The French state is debating if it should impose a draconian censorship law ahead of European parliamentary polls next year. The demand to regulate the speech of the French people came directly from President Emmanuel Macron.
It’s personal for Macron. During the 2017 election campaign, he was miffed by online rumors that he is gay and has an offshore bank account in the Bahamas.
The proposed law would allow the state to immediately halt publication of news it deems fake. It demands the social media giants implement procedures allowing users to flag what they decide is fake news and information. The law would also permit the state to yank disfavored news networks such as RT off the air during elections.
Britain now has a “fake news unit” and Italy has a “service” to report “false articles” to the European Union.
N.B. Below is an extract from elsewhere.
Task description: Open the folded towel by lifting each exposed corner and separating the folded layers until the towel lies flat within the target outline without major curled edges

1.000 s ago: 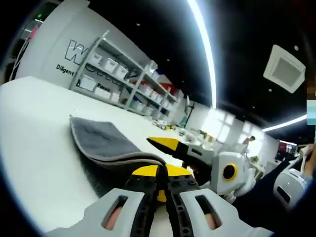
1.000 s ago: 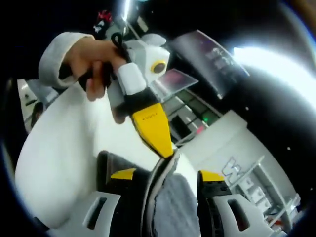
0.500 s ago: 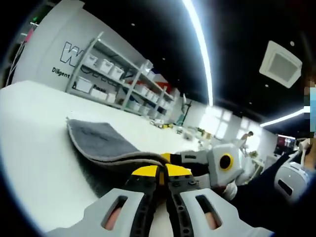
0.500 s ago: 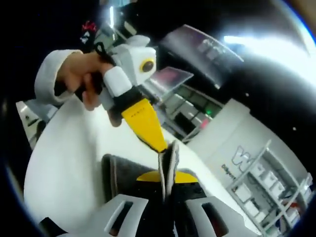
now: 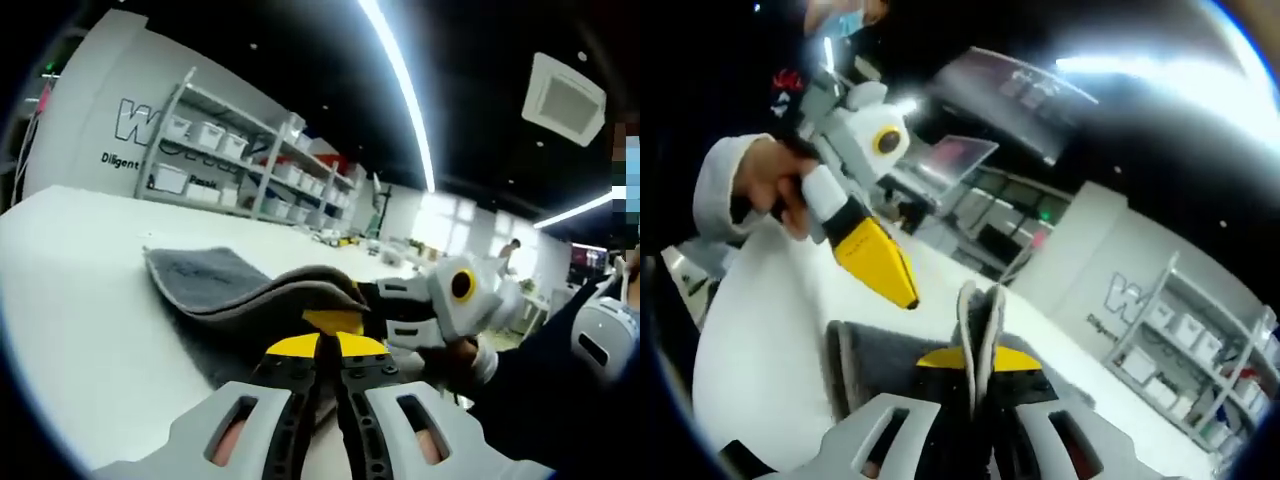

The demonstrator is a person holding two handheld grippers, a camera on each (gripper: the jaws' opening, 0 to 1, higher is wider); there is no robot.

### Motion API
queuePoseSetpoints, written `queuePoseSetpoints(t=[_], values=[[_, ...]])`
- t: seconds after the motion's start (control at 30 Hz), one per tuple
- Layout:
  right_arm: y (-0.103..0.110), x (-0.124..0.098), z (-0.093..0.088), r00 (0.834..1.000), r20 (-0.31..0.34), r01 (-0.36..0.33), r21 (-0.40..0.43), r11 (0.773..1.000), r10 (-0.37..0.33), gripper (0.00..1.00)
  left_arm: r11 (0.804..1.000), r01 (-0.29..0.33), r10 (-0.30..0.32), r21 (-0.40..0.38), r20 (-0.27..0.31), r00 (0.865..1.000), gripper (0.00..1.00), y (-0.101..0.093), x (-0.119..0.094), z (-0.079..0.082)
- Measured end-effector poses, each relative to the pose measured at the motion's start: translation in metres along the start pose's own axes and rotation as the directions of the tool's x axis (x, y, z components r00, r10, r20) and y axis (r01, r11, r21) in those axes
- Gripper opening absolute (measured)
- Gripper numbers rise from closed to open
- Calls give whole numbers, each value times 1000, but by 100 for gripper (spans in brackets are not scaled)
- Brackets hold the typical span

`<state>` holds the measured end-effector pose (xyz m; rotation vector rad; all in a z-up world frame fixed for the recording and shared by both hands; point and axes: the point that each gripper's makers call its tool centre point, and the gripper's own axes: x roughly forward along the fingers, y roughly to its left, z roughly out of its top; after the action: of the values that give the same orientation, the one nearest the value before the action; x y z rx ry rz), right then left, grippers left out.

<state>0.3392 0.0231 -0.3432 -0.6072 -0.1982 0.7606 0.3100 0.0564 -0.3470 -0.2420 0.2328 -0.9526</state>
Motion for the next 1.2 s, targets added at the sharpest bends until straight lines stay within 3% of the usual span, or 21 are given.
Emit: queuePoseSetpoints(t=[0.1,0.17,0.27,0.5,0.63,0.7,0.87,1.2], values=[[-9,-3,-1,1000,5,29,52,998,-30,0,1000,-20,21,19,-13,1000,4,4,1,-4],[-12,-5,0,999,10,37,73,997,-38,0,996,-39,40,85,-15,999,4,6,2,-4],[-9,-5,1,999,35,0,173,985,-6,0,992,-50,52,114,-18,998,10,6,5,-5],[-30,-12,-3,997,40,46,268,962,-59,0,972,-101,125,213,-103,987,13,20,10,-24],[-36,-16,-4,996,33,66,281,957,-79,0,958,-121,170,258,-174,970,12,29,9,-39],[-41,-19,-4,995,38,78,289,954,-93,0,954,-137,192,268,-193,962,12,33,8,-42],[-51,-26,-7,993,30,100,315,944,-116,0,963,-148,196,225,-210,958,8,34,7,-46],[-74,-44,-13,986,11,151,381,912,-168,0,954,-178,235,241,-233,944,1,33,7,-54]])
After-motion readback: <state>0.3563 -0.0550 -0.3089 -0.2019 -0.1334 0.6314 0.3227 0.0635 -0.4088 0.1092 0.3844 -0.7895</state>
Germany fines social networks up to 50 million euros, around $58 million dollars, for the crime of posting news the state decides is fake.
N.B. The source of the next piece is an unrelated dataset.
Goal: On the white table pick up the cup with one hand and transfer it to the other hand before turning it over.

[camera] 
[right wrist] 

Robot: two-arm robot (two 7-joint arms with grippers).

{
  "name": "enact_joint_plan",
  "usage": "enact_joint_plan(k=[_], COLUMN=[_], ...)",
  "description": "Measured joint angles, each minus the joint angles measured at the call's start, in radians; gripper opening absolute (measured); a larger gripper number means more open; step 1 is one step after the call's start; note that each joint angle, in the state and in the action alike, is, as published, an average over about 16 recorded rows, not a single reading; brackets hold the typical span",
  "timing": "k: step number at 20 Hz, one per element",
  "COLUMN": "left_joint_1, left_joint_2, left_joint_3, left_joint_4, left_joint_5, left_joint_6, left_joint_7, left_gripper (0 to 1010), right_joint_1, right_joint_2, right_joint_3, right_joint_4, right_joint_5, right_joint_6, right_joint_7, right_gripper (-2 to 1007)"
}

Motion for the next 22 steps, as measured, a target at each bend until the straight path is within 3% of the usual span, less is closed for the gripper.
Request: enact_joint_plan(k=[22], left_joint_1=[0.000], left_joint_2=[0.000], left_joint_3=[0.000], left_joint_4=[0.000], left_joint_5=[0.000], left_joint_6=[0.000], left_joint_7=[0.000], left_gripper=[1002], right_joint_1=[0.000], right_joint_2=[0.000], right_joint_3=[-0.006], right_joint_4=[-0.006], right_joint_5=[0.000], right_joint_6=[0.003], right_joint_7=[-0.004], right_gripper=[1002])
The latest effort in France follows the imposition of a police state in the wake of a number of terror attacks.
After the alleged “attack on democracy” by the Russians—an accusation revealed itself to be fake news—the US, Britain, France, and their corporate partners engaged in a concerted effort to denounce and block all news contrary to state manufactured narratives.
The French law will likely be used against all political opposition. The state emergency adopted after the 2015 attacks in Paris was used to put climate activists under house arrest during the Paris climate summit and harass thousands of innocent Muslims.
In the US, the state is pushing for laws and regulations controlling the flow of information during the midterm and 2020 elections. The House passed the National Defense Authorization Act for Fiscal Year 2018 by a vote of 334-81. It was signed into law by Obama. H.R. 5181 was established to find a “whole-government approach without the bureaucratic restrictions” to counter “foreign disinformation and manipulation,” which they believe threaten the world’s “security and stability,” writes Claire Bernish.
H.R. 5181 tasks the Secretary of State with coordinating the Secretary of Defense, the Director of National Intelligence, and the Broadcasting Board of Governors to “establish a Center for Information Analysis and Response,” which will pinpoint sources of disinformation, analyze data, and—in true dystopic manner—“develop and disseminate” “fact-based narratives” to counter effrontery propaganda.
Thanks to an ailing Constitution, we here in America can for now post our political viewpoints online. In incremental fashion, however, the state is dissolving the Bill of Rights and much of a heavily propagandized and indoctrinated public supports limiting or abolishing natural rights, which are considered dangerous.